[Items from a dataset]
··········

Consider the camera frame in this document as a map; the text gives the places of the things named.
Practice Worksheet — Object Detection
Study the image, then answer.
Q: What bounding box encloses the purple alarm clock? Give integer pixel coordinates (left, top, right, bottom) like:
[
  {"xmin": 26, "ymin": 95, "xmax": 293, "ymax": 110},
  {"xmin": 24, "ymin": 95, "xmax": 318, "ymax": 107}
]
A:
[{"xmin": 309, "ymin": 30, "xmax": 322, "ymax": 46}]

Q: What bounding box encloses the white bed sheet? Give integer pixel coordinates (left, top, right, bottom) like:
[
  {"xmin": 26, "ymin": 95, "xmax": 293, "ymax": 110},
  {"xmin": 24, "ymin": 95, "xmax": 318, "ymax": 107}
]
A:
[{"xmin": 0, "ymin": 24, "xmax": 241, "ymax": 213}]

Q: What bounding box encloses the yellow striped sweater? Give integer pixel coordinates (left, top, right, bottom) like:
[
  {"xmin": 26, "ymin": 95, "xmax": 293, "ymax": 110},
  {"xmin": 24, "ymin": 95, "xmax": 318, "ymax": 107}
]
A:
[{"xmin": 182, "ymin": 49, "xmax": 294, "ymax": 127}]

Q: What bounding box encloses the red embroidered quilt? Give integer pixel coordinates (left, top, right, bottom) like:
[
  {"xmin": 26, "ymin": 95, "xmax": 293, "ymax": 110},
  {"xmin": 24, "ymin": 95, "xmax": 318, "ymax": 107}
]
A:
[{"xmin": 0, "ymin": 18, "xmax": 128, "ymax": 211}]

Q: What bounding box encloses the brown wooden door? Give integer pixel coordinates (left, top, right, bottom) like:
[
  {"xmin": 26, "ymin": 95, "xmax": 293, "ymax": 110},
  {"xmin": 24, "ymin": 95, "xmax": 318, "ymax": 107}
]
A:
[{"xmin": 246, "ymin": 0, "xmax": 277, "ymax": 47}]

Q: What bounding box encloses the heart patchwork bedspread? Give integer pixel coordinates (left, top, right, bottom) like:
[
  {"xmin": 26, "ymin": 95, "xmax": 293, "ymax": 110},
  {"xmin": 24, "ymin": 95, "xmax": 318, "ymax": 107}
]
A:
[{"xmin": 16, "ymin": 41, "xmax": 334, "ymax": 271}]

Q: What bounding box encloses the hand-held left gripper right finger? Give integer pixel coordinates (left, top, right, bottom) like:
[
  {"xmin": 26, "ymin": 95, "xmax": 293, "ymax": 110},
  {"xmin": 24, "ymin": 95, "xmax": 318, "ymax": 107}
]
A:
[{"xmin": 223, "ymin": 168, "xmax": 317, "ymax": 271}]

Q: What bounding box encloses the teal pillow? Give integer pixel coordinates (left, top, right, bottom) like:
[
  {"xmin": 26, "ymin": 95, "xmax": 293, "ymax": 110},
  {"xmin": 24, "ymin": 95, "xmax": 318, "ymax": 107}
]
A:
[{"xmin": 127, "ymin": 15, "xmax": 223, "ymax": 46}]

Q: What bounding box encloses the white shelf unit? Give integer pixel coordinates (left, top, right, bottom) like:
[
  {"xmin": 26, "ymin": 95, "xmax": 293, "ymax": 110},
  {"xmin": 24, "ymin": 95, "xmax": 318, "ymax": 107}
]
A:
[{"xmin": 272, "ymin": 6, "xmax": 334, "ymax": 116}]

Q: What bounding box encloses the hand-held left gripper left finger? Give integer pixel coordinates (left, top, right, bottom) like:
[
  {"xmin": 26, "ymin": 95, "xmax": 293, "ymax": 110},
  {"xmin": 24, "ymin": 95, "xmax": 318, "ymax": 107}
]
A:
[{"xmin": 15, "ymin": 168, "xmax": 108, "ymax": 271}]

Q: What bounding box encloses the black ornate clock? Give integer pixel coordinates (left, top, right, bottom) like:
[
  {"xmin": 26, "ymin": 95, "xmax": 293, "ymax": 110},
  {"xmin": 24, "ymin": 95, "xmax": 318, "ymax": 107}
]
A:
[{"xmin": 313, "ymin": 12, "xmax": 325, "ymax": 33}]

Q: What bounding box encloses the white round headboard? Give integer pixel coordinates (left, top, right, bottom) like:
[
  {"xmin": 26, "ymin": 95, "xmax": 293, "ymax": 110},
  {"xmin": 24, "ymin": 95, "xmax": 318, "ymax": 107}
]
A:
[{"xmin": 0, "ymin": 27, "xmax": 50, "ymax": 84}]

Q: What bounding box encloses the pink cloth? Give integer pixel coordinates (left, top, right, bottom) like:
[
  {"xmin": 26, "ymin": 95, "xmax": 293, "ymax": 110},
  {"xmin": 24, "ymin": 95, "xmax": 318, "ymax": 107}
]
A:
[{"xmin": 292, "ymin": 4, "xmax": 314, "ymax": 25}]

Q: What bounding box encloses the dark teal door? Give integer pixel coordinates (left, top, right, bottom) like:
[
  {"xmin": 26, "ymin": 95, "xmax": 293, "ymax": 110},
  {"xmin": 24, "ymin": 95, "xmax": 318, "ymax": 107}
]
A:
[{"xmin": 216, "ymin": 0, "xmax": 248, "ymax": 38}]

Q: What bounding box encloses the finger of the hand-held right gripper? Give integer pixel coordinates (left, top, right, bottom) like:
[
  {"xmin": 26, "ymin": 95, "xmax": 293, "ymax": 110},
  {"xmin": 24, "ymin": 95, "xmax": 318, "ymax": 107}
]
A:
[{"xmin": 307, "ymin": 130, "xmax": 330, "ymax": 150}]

··········

> **Exercise goal**:
Set down each entry exactly as it appears above.

> **Your response**:
Consider the camera frame in this document as a map; the text gives the places of the things named.
Practice Worksheet — Object Detection
Study the image, then answer.
Q: What bounding box encloses the purple alarm clock? Give integer pixel coordinates (left, top, right, bottom) like:
[
  {"xmin": 26, "ymin": 95, "xmax": 293, "ymax": 110},
  {"xmin": 24, "ymin": 95, "xmax": 318, "ymax": 107}
]
A:
[{"xmin": 309, "ymin": 30, "xmax": 322, "ymax": 46}]

Q: What bounding box encloses the white bed sheet? Give integer pixel coordinates (left, top, right, bottom) like:
[
  {"xmin": 26, "ymin": 95, "xmax": 293, "ymax": 110},
  {"xmin": 24, "ymin": 95, "xmax": 318, "ymax": 107}
]
A:
[{"xmin": 0, "ymin": 24, "xmax": 241, "ymax": 213}]

Q: What bounding box encloses the yellow striped sweater? Give integer pixel coordinates (left, top, right, bottom) like:
[
  {"xmin": 26, "ymin": 95, "xmax": 293, "ymax": 110},
  {"xmin": 24, "ymin": 95, "xmax": 318, "ymax": 107}
]
A:
[{"xmin": 182, "ymin": 49, "xmax": 294, "ymax": 127}]

Q: What bounding box encloses the red embroidered quilt? Give integer pixel coordinates (left, top, right, bottom) like:
[
  {"xmin": 26, "ymin": 95, "xmax": 293, "ymax": 110},
  {"xmin": 24, "ymin": 95, "xmax": 318, "ymax": 107}
]
A:
[{"xmin": 0, "ymin": 18, "xmax": 128, "ymax": 211}]

Q: What bounding box encloses the brown wooden door? Give integer pixel coordinates (left, top, right, bottom) like:
[
  {"xmin": 26, "ymin": 95, "xmax": 293, "ymax": 110},
  {"xmin": 24, "ymin": 95, "xmax": 318, "ymax": 107}
]
A:
[{"xmin": 246, "ymin": 0, "xmax": 277, "ymax": 47}]

Q: What bounding box encloses the heart patchwork bedspread? Give integer pixel coordinates (left, top, right, bottom) like:
[
  {"xmin": 26, "ymin": 95, "xmax": 293, "ymax": 110},
  {"xmin": 24, "ymin": 95, "xmax": 318, "ymax": 107}
]
A:
[{"xmin": 16, "ymin": 41, "xmax": 334, "ymax": 271}]

Q: What bounding box encloses the hand-held left gripper right finger? Give integer pixel coordinates (left, top, right, bottom) like:
[
  {"xmin": 26, "ymin": 95, "xmax": 293, "ymax": 110},
  {"xmin": 24, "ymin": 95, "xmax": 318, "ymax": 107}
]
A:
[{"xmin": 223, "ymin": 168, "xmax": 317, "ymax": 271}]

Q: What bounding box encloses the teal pillow? Give integer pixel coordinates (left, top, right, bottom) like:
[
  {"xmin": 26, "ymin": 95, "xmax": 293, "ymax": 110},
  {"xmin": 24, "ymin": 95, "xmax": 318, "ymax": 107}
]
A:
[{"xmin": 127, "ymin": 15, "xmax": 223, "ymax": 46}]

Q: What bounding box encloses the white shelf unit? Give integer pixel coordinates (left, top, right, bottom) like:
[
  {"xmin": 26, "ymin": 95, "xmax": 293, "ymax": 110},
  {"xmin": 24, "ymin": 95, "xmax": 318, "ymax": 107}
]
A:
[{"xmin": 272, "ymin": 6, "xmax": 334, "ymax": 116}]

Q: What bounding box encloses the hand-held left gripper left finger? Give integer pixel coordinates (left, top, right, bottom) like:
[
  {"xmin": 26, "ymin": 95, "xmax": 293, "ymax": 110},
  {"xmin": 24, "ymin": 95, "xmax": 318, "ymax": 107}
]
A:
[{"xmin": 15, "ymin": 168, "xmax": 108, "ymax": 271}]

Q: What bounding box encloses the black ornate clock? Give integer pixel coordinates (left, top, right, bottom) like:
[
  {"xmin": 26, "ymin": 95, "xmax": 293, "ymax": 110},
  {"xmin": 24, "ymin": 95, "xmax": 318, "ymax": 107}
]
A:
[{"xmin": 313, "ymin": 12, "xmax": 325, "ymax": 33}]

Q: What bounding box encloses the white round headboard? Give integer pixel coordinates (left, top, right, bottom) like:
[
  {"xmin": 26, "ymin": 95, "xmax": 293, "ymax": 110},
  {"xmin": 24, "ymin": 95, "xmax": 318, "ymax": 107}
]
A:
[{"xmin": 0, "ymin": 27, "xmax": 50, "ymax": 84}]

Q: What bounding box encloses the pink cloth? Give integer pixel coordinates (left, top, right, bottom) like:
[
  {"xmin": 26, "ymin": 95, "xmax": 293, "ymax": 110},
  {"xmin": 24, "ymin": 95, "xmax": 318, "ymax": 107}
]
A:
[{"xmin": 292, "ymin": 4, "xmax": 314, "ymax": 25}]

Q: What bounding box encloses the dark teal door? Give integer pixel coordinates (left, top, right, bottom) like:
[
  {"xmin": 26, "ymin": 95, "xmax": 293, "ymax": 110},
  {"xmin": 24, "ymin": 95, "xmax": 318, "ymax": 107}
]
A:
[{"xmin": 216, "ymin": 0, "xmax": 248, "ymax": 38}]

Q: What bounding box encloses the finger of the hand-held right gripper? Give integer pixel coordinates (left, top, right, bottom) like:
[
  {"xmin": 26, "ymin": 95, "xmax": 293, "ymax": 110},
  {"xmin": 24, "ymin": 95, "xmax": 318, "ymax": 107}
]
A:
[{"xmin": 307, "ymin": 130, "xmax": 330, "ymax": 150}]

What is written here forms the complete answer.